When you hear the term “moralism” and it is used as a negative thing, what is your reaction? After all, what can be wrong with morals? Isn’t a lot of the problem with our culture due to a catastrophic slide in morality?
There is, of course, nothing wrong with good morals and, yes, we have witnessed a tragic decline in morality in America. A culture which fights for the “right” of a boy who thinks he is a girl to use the girls’ restroom and tells the offended girls that they need to learn to deal with it is a culture which has lost almost all sense of morality, not to mention common sense.
People are rightly concerned about the abysmally low level of morality in America. The problem, though, occurs when a concern for morality is confused with the gospel of Jesus Christ.
Moralism is a belief system when emphasizes the overarching importance of morality. Being a good person, emphasizing morality, being with like-minded people, and seeking to convert others to your view of morality are all characteristic of moralism. In truth, moralism is another gospel, and that should be a cause for great concern.
Moralism is what characterizes most churches in America today, and we Baptists are no exception. All moralists do not hold to the same set of moral values, but they all see morality, at least their conception of morality, as fundamental. When someone tells you, “We don’t need to get hung up on doctrine. We just need to be good people and have great relationships,” you are listening to a moralist, and that’s not a good thing.

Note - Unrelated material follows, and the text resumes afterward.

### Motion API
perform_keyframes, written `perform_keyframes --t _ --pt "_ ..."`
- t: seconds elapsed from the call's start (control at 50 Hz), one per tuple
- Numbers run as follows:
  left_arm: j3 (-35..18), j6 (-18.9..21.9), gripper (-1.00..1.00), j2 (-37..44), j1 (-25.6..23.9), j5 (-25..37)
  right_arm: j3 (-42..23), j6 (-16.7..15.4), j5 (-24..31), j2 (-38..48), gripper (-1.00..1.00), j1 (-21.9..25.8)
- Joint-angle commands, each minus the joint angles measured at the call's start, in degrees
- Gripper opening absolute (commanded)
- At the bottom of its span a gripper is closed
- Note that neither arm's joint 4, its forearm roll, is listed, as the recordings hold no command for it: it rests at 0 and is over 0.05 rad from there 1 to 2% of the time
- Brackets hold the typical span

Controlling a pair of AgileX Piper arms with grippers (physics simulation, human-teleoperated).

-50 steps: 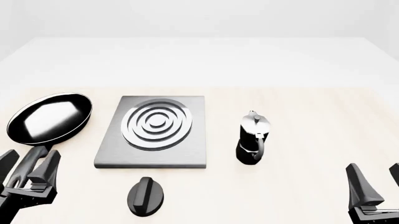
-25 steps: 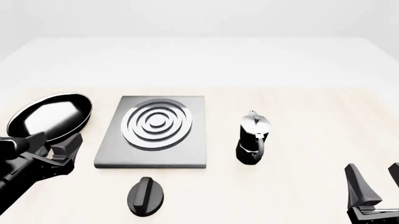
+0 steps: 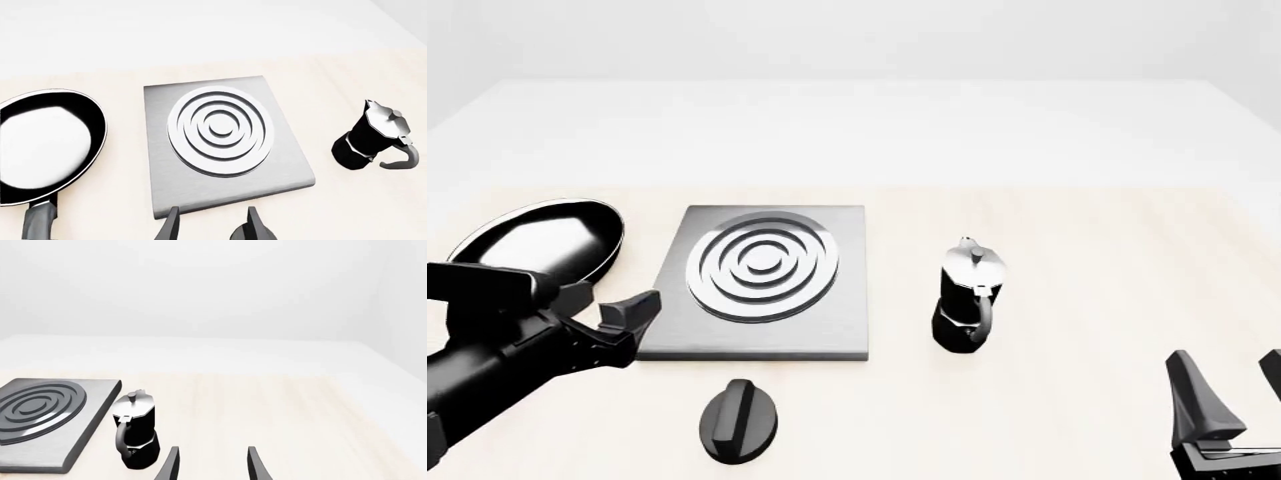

The great danger of moralism is that it replaces the gospel of Jesus Christ. Indeed, moralism is the antithesis of the gospel because the moralist essentially believes that he is right with God because he is a moral person, though he may deny that and invoke his need for Jesus. The gospel, however, reveals that our efforts at self-reformation and our seeking to be righteous are fraught with sin (Isaiah 64:6). Our being accepted by God is due solely to God’s counting us righteous through faith in the crucified and risen Jesus Christ (see Romans 4 and 5; also 2 Corinthians 5:21).
In a September 11, 2012, blog post entitled “Christian Values Cannot Save Anyone,” Al Mohler writes: “Parents who raise their children with nothing more than Christian values should not be surprised when their children abandon those values. If the child or young person does not have a firm commitment to Christ and to the truth of the Christian faith, values will have no binding authority, and we should not expect that they would. Most of our neighbors have some commitment to Christian values, but what they desperately need is salvation from their sins. This does not come by Christian values, no matter how fervently held. Salvation comes only by the gospel of Jesus Christ.”
Dr. Mohler goes on to explain: “Human beings are natural-born moralists, and moralism is the most potent of all the false gospels. The language of ‘values’ is the language of moralism and cultural Protestantism . . . . This is the religion that produces cultural Christians, and cultural Christianity soon dissipates into atheism, agnosticism, and other forms of non-belief. Cultural Christianity is the great denomination of moralism, and far too many church folk fail to recognize that their own religion is only cultural Christianity — not the genuine Christian faith.”
“Christian moralists” will attend worship services, get involved in Bible studies, go on Christian social trips, and do short term missions. There is enough “Jesus-talk” to make it all seem Christian, but it’s not biblical Christianity. It is moralism. And it is eternally deadly: “But even if we or an angel from heaven should preach to you a gospel contrary to the one we preached to you, let him be accursed” (Galatians 1:8).